Wednesday, March 2, 2011

Chegam as férias e corro para o gelo impiedoso da serra. Adivinho-o ao ver o brilho da neve por entre as negras fragas da montanha. A lâmina do vento ligeiramente romba onde o sol chega. Caminho devagar pelas ruas onde cresci. Aqui andava de bicicleta, trinta metros de recta alcatroada, uma volta no largo de terra batida, na altura rodeado por uma cerca de madeira pintada de branco. Ao alto, dois degraus de pedra onde costumavamos sentar-nos, em serões perfumados de Verão, eu tinha medo das carochas e do que via nos teus olhos quando repetíamos "morte sangue espíritos caveiras garras caixão". Mas a minha casa tinha uma cerejeira grande mesmo em frente, roseiras, narcisos em Fevereiro, um pessegueiro de jardim e uma japoneira de folhas lustrosas e camélias tardias como eu. Atrás, frente à janela do meu quarto, arredondavam-se pêssegos aveludados e a pereira do canto carregava-se, no Outono, de frutos compridos e escuros, que se desfaziam ao toque da língua. Nesta época, amanhava-se a terra para as sementeiras e os pássaros acorriam em busca de vermes retorcidos.

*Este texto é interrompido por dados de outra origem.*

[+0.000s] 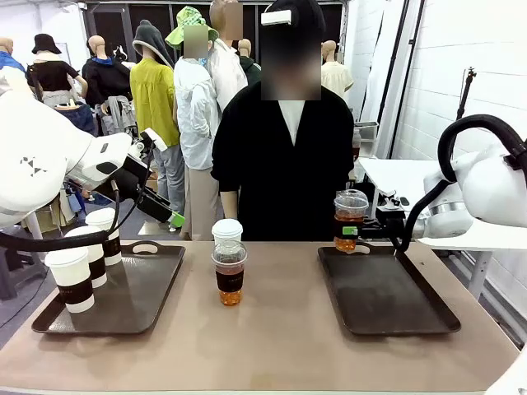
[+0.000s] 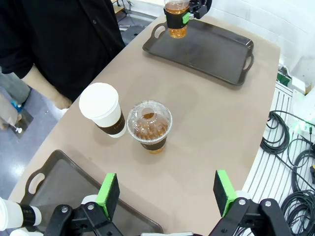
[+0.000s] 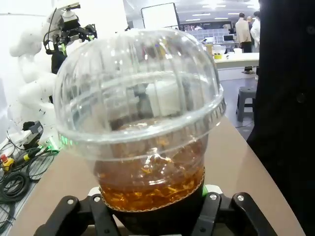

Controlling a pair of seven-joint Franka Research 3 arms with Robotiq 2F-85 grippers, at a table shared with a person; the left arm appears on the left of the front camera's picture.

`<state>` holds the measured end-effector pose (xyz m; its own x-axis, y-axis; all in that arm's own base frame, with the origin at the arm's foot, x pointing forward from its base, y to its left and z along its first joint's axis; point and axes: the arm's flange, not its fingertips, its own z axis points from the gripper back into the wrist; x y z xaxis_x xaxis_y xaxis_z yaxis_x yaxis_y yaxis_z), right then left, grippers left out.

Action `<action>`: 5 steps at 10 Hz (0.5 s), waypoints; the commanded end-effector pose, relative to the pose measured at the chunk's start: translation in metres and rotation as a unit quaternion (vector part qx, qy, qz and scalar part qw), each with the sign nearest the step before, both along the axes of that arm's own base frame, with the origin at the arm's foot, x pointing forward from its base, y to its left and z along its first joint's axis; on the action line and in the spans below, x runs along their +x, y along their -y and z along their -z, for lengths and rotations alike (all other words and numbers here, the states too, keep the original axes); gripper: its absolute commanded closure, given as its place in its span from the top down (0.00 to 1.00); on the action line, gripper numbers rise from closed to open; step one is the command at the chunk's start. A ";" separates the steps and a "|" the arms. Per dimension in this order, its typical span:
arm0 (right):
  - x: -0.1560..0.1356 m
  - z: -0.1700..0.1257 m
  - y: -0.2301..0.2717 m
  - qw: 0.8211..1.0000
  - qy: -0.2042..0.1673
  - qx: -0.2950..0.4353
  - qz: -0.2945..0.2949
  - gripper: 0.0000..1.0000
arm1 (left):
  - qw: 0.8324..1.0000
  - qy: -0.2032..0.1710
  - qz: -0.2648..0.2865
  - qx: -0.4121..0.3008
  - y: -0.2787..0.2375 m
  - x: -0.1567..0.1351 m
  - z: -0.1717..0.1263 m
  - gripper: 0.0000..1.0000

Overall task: Distribute the coffee onto the tray.
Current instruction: Pick up one iced Americano and place it on the right Handle tray.

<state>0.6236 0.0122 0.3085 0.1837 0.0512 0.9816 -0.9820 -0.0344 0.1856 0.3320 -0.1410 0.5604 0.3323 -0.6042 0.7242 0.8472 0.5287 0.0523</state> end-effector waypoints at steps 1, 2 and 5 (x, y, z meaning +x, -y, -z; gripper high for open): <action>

A minha casa foi vendida. Virão outros habitá-la, enchê-la novamente de vida. Cinco crianças, segundo soube. Talvez se chamem Marta, Zé, Filipe, Miguel, Pedro, António. Talvez haja uma Suzy de cabelos louros. Talvez descubram os segredos que escondemos em frestas de muro, talvez não se assustem com as carochas e roubem a fruta dos vizinhos e façam chover ao agitar as árvores. Talvez alinhem garrafas sobre o muro para afinar a mira das fisgas. Talvez matem um cão, sem querer. Talvez sejam tão felizes como nós.